A 2019 article in St Louis Magazine quips that there are "about 86 theories" explaining the term's origin and lists eighteen ones. Possible origins include:

- Rhyming slang for nix. The fact-checking website Snopes posits that the most likely derivation is from the slang "nix," which "carries a clear meaning of 'say no to, turn down, forbid,' which is the primary meaning ascribed to 86".
- Part of the jargon used by soda jerks. Walter Winchell wrote about this in 1933, in his syndicated On Broadway column. In this, the code 13 meant that a boss was around, 81 was a glass of water and 86 meant "all out of it". In 1936, Professor Harold Bentley of Columbia University studied soda jerk jargon and reported other numeric codes such as 95 for a customer leaving without paying.
- The author Jef Klein theorized that the bar Chumley's at 86 Bedford Street in the West Village in Lower Manhattan was the source. Chumley's had multiple entrances on different streets, and Klein's book The History and Stories of the Best Bars of New York claims that, during Prohibition, the police would call the bar before making a raid and tell the bartender to "86" his customers. This meant that they should exit out the 86 Bedford Street door, while the police would come to the Pamela Court entrance.
- Article 86 of the Uniform Code of Military Justice defines the offense of absence without leave.

== Usage ==
Eighty-six is used in restaurants and bars, according to most American slang dictionaries. It is often used in food and drink services to indicate that an item is no longer available or that a customer should be ejected. Beyond this context, it generally means to get rid of someone or something.

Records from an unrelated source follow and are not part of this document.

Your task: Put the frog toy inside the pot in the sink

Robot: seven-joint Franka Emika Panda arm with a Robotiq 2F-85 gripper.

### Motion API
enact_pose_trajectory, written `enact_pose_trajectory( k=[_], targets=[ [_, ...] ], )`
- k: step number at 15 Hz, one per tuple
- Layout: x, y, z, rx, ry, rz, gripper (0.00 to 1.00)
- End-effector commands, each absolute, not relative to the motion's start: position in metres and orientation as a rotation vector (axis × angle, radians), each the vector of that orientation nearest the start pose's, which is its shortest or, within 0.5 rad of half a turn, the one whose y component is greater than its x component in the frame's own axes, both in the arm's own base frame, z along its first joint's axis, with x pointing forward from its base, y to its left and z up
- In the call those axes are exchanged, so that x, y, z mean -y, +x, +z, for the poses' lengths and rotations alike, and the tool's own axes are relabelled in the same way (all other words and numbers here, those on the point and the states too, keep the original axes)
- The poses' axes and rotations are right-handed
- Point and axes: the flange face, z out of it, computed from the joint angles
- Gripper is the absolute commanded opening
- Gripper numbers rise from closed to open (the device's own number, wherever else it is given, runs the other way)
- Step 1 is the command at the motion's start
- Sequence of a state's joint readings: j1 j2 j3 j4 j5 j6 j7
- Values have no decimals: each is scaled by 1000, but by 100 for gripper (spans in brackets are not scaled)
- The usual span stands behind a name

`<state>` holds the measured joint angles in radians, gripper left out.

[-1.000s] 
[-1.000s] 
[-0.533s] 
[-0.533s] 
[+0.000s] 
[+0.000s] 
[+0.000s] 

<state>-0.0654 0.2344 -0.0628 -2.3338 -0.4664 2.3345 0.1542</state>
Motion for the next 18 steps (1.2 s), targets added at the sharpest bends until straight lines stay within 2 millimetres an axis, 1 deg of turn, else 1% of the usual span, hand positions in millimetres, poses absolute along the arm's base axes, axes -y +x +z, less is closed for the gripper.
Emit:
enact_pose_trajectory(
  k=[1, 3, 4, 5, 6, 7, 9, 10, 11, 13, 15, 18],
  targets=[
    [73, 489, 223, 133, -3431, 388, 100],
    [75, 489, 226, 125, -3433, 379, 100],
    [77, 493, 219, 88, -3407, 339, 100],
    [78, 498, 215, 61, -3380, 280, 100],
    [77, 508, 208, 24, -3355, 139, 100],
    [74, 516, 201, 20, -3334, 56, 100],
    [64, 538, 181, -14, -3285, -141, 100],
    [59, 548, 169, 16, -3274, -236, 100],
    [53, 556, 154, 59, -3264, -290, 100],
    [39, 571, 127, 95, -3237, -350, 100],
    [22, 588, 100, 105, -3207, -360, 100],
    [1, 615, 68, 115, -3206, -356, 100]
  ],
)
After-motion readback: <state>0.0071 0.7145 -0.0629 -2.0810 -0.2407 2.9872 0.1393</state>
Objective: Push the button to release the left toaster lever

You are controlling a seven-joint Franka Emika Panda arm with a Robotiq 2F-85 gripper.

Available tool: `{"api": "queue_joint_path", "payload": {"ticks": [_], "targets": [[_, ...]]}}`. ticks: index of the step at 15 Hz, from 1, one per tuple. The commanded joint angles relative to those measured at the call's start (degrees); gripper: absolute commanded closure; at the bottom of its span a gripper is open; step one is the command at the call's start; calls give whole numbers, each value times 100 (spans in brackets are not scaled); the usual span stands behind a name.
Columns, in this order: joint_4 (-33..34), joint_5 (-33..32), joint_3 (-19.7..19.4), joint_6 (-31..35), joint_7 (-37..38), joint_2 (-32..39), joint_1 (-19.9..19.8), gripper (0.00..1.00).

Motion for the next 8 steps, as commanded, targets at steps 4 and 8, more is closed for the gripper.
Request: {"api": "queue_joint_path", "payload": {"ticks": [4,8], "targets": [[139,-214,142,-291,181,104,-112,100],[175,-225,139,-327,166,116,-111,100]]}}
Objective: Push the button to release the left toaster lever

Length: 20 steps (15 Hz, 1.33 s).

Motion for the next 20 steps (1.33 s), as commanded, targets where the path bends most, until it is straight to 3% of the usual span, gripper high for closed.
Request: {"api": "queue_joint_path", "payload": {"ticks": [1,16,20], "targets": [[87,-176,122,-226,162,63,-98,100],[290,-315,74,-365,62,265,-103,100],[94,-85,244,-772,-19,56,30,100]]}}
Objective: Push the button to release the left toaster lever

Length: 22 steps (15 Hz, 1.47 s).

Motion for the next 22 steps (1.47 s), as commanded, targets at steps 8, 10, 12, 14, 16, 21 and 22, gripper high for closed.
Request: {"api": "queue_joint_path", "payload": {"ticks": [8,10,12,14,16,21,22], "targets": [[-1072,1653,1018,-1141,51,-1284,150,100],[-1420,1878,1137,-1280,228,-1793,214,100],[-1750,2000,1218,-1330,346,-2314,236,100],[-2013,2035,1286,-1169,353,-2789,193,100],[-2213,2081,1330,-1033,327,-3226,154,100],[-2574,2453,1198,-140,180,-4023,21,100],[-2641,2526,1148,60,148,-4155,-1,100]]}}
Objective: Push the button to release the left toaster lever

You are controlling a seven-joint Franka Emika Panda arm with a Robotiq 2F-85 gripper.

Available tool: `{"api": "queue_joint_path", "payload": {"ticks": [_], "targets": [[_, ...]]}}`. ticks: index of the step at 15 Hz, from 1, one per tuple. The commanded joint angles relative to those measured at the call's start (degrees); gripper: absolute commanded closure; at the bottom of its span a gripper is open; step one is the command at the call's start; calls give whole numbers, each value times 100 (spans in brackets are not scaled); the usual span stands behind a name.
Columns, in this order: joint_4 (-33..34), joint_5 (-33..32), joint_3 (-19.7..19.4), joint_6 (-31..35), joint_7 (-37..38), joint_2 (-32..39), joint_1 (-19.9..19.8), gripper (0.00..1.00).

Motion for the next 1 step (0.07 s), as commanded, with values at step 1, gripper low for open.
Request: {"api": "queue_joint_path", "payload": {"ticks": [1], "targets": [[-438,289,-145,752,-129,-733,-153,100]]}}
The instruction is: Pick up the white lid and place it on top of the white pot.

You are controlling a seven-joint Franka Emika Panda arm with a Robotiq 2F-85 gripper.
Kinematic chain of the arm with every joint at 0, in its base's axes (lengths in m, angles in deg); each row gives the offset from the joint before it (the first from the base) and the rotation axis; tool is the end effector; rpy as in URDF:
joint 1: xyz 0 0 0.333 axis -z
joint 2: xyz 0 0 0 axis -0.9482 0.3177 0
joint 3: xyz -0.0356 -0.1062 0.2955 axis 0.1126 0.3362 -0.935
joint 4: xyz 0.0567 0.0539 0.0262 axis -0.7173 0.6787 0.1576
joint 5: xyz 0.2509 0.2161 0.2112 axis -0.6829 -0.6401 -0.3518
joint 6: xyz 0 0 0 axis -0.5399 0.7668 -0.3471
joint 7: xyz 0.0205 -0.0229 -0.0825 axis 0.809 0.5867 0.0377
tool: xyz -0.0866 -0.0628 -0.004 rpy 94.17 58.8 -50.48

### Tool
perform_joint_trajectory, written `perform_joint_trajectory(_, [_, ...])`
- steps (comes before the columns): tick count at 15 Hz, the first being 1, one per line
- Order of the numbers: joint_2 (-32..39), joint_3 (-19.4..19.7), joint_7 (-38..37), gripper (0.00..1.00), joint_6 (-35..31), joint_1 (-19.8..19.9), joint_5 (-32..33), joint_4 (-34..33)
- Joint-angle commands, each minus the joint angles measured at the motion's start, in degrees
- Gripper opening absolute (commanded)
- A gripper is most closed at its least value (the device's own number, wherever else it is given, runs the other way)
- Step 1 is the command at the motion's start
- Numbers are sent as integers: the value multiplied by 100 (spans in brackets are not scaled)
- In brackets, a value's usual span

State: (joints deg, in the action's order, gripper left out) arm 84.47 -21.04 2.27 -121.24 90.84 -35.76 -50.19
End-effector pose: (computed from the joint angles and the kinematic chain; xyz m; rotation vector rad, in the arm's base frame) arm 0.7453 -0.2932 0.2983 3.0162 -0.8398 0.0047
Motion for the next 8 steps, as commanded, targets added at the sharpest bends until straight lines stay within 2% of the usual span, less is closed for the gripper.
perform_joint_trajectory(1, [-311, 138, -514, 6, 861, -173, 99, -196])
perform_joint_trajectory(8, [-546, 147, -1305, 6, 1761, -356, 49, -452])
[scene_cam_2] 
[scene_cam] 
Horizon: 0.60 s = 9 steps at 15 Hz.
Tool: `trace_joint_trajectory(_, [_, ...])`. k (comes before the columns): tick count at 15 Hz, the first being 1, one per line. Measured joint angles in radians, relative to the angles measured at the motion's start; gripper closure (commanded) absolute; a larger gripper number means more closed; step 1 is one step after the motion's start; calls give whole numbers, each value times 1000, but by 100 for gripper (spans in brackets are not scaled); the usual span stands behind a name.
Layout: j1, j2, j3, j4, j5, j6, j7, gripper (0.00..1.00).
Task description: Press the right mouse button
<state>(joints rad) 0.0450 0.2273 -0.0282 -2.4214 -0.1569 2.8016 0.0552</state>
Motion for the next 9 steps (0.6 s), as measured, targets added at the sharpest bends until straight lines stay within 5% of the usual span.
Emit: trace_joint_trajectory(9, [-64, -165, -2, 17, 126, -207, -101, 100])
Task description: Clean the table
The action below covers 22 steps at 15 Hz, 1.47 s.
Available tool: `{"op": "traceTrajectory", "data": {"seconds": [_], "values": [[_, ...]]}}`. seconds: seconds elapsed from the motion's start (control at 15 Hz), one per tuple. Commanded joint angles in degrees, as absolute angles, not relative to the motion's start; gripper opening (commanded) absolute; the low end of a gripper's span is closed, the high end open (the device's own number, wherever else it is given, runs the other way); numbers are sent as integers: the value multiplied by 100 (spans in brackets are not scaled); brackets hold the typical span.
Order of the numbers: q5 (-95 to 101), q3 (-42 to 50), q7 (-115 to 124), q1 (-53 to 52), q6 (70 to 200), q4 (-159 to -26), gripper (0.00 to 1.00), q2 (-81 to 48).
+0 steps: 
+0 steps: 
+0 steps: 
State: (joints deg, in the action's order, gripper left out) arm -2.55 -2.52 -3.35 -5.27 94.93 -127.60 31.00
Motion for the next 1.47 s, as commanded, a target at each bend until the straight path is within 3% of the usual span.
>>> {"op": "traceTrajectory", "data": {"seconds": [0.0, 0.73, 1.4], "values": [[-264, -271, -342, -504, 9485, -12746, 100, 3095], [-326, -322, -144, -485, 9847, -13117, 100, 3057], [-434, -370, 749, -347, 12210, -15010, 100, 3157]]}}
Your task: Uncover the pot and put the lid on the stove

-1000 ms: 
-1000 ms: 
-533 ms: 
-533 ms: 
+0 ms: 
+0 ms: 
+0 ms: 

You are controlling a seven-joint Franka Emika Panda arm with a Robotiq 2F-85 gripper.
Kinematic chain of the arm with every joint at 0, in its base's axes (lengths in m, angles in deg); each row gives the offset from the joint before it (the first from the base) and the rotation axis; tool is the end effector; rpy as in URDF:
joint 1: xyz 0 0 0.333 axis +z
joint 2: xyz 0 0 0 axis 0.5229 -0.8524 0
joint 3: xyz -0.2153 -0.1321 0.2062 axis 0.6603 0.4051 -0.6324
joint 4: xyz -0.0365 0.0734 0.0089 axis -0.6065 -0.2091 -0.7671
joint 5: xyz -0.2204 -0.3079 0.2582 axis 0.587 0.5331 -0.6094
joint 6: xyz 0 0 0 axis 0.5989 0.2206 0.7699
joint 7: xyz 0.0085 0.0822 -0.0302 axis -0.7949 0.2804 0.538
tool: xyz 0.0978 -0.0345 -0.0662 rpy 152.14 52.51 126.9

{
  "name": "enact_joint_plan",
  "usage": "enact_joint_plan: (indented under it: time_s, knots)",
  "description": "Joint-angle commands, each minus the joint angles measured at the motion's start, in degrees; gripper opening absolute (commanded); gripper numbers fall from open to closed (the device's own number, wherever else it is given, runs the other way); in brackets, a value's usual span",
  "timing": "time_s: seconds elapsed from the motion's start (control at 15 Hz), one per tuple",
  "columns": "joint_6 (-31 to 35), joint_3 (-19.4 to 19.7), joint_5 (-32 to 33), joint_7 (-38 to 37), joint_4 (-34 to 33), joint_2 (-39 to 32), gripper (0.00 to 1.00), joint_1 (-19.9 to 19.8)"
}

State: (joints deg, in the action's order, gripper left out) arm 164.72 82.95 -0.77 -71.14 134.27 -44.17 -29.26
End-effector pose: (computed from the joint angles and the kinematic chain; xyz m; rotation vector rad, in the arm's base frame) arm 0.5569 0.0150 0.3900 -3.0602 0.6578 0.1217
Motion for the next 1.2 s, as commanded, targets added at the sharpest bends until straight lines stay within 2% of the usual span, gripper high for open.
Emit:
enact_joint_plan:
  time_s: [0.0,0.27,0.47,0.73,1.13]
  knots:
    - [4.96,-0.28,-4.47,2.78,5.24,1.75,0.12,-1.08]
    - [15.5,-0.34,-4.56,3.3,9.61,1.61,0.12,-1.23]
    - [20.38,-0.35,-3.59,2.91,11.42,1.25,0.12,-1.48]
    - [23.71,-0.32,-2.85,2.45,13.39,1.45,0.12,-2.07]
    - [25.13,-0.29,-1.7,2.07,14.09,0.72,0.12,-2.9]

The Merriam-Webster dictionary defines the term as to "refuse to serve (a customer)", or to "get rid of" or "throw out" someone or something. The Oxford English Dictionary (OED) says it may be used as a noun or verb. As a noun, "In restaurants and bars, an expression indicating that the supply of an item is exhausted, or that a customer is not to be served; also, a customer to be refused service. Also transferred." As a transitive verb derived from the noun, it means "to eject or debar (a person) from premises; to reject or abandon". The OED gives examples of usage from 1933 to 1981; for example, in the 1972 film The Candidate, a media adviser says to Robert Redford's character, "OK, now, for starters, we got to cut your hair and eighty-six the sideburns".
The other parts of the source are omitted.